Effect of zinc precursors on the hydrogen evolution reaction and electrochemical corrosion studies of ZnWO4 nanoparticles synthesized by hot injection method

Abstract

ZnWO4 nanoparticles were synthesized by a hot injection method using different zinc precursors (zinc nitrate, zinc acetate, zinc sulphate and zinc chloride) with sodium tungstate. Similarly, the ZnWO4 particles were prepared by co-precipitation and solid-state method for comparative analysis. The phase formation temperature of ZnWO4 was identified through thermal analysis. X-Ray diffraction (XRD) analysis enumerates that the formation of a single-phase monoclinic wolframite structure with the space group P2/c. The characteristic functional groups of Zn-O, Zn-O-W, and W-O were identified through Fourier Transform Infrared Spectroscopy (FTIR). The microscopic images revealed that the formation of spherical shape particles in size range between 60 and 100 nm. The room temperature electrical conductivity was measured using LCR meter, and it shows that the conductivity is in the range of 2.2 × 10−5 to 6.2 × 10−6 S.cm−1. The calculated corrosion rate of ZnWO4 using Tafel Polarization curve in 1 M H2SO4 at 1 mV s−1 was 0.2554 mmpy.

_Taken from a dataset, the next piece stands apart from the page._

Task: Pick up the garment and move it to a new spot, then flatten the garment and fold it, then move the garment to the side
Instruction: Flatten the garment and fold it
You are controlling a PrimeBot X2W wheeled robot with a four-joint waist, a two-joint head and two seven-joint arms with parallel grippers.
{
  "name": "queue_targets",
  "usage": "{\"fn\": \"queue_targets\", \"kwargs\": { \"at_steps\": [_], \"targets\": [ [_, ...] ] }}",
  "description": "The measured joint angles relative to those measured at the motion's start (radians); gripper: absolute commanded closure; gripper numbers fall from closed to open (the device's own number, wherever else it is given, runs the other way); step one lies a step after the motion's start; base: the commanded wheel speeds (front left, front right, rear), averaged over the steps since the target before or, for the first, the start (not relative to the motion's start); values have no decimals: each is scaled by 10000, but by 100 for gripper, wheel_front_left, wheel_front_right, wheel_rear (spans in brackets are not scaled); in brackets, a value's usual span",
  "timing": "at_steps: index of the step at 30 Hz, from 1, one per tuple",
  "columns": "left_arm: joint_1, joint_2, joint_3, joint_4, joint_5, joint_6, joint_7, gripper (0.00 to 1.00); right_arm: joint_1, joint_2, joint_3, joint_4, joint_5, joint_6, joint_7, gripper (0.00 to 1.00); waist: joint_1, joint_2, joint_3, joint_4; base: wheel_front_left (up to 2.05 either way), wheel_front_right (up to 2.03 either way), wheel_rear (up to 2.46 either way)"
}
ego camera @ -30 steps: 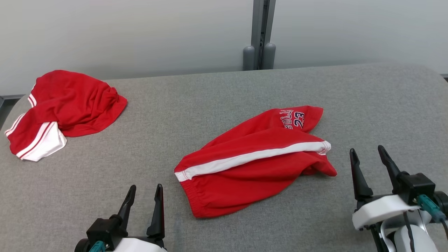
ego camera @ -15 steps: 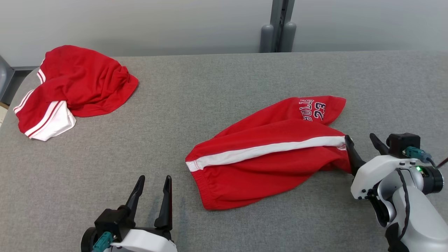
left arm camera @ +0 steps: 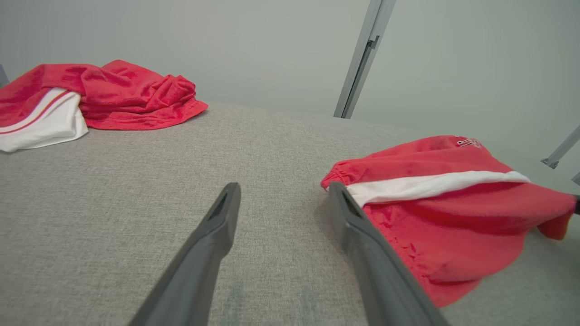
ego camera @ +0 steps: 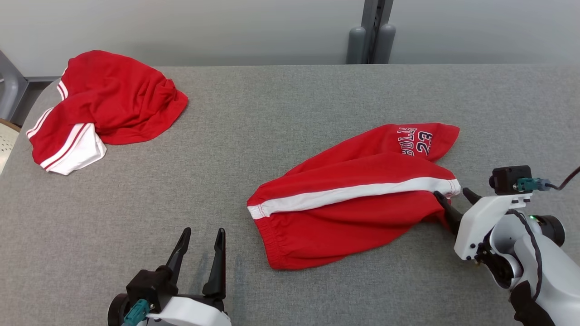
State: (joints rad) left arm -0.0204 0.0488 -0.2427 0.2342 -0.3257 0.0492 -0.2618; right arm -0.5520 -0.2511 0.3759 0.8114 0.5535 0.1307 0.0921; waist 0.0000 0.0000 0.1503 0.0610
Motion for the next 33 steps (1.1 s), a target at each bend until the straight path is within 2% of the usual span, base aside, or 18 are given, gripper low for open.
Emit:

The electrocatalytic activity towards the hydrogen evolution reaction (HER) was studied using linear sweep voltammogram in 1 M H2SO4 solution at a scan rate of 1 mV s−1. Further, the zinc acetate precursor assisted particles have shown a low onset potential (0.42 V) and higher current density (−228.52 mA cm−2) in the potential range of 0 to −1.0 V compared with other samples.